[Task to complete]: An image-free, exact copy of the records below is required.

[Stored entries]
----

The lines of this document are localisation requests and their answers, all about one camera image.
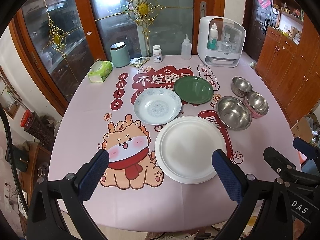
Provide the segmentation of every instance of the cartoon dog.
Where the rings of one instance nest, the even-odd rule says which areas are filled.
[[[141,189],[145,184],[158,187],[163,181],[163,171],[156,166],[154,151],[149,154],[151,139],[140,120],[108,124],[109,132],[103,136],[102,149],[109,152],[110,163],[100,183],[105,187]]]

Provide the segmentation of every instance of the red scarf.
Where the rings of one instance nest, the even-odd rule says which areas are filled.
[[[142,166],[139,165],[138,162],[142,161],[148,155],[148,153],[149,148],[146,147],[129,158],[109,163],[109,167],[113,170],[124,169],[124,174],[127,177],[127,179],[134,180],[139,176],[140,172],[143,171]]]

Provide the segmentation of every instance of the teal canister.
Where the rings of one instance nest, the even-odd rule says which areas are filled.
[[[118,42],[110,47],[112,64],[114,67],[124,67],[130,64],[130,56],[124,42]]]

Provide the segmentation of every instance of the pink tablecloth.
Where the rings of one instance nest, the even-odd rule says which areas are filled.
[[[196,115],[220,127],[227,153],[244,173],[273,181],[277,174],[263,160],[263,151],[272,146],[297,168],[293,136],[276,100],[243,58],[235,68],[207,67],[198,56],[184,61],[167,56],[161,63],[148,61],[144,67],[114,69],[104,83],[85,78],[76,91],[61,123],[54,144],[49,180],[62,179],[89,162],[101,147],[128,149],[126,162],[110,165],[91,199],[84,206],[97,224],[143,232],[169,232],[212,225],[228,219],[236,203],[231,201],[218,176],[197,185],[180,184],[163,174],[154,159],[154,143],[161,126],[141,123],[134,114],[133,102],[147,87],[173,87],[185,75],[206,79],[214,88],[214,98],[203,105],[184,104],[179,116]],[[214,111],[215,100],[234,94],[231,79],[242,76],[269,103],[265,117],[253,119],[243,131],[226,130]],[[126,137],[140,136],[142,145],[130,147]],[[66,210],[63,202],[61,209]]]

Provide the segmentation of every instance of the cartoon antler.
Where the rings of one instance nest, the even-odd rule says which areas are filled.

----

[Task solution]:
The lines of this document are localisation requests and their answers, all about one camera image.
Provide the segmentation of every instance of the cartoon dog.
Where the rings of one instance nest, the even-odd rule says which areas are filled.
[[[141,189],[145,184],[158,187],[163,181],[163,171],[156,166],[154,151],[149,154],[151,139],[140,120],[108,124],[109,132],[103,136],[102,149],[109,152],[110,163],[100,183],[105,187]]]

Provide the segmentation of every instance of the red scarf.
Where the rings of one instance nest, the even-odd rule says which areas are filled.
[[[142,166],[139,165],[138,162],[142,161],[148,155],[148,153],[149,148],[146,147],[129,158],[109,163],[109,167],[113,170],[124,169],[124,174],[127,177],[127,179],[134,180],[139,176],[140,172],[143,171]]]

Provide the segmentation of every instance of the teal canister.
Where the rings of one instance nest, the even-odd rule says which areas are filled.
[[[118,42],[110,47],[112,64],[114,67],[124,67],[130,64],[130,56],[124,42]]]

Provide the segmentation of every instance of the pink tablecloth.
Where the rings of one instance nest, the even-odd rule says which areas are filled.
[[[196,115],[220,127],[227,153],[244,173],[273,181],[277,174],[263,160],[263,151],[272,146],[297,168],[293,136],[276,100],[243,58],[235,68],[207,67],[198,56],[184,61],[167,56],[161,63],[148,61],[144,67],[114,69],[104,83],[85,78],[76,91],[61,123],[54,144],[49,180],[62,179],[89,162],[101,147],[128,149],[126,162],[110,165],[91,199],[84,206],[97,224],[143,232],[169,232],[212,225],[228,219],[236,203],[231,201],[218,176],[197,185],[180,184],[163,174],[154,159],[154,143],[161,126],[141,123],[134,114],[133,102],[147,87],[173,87],[185,75],[206,79],[214,88],[214,98],[203,105],[184,104],[179,116]],[[214,111],[215,100],[234,94],[231,79],[242,76],[269,103],[265,117],[253,119],[243,131],[226,130]],[[126,137],[140,136],[142,145],[130,147]],[[66,210],[63,202],[61,209]]]

Provide the segmentation of every instance of the cartoon antler.
Where the rings of one instance nest, the even-odd rule says which areas are filled.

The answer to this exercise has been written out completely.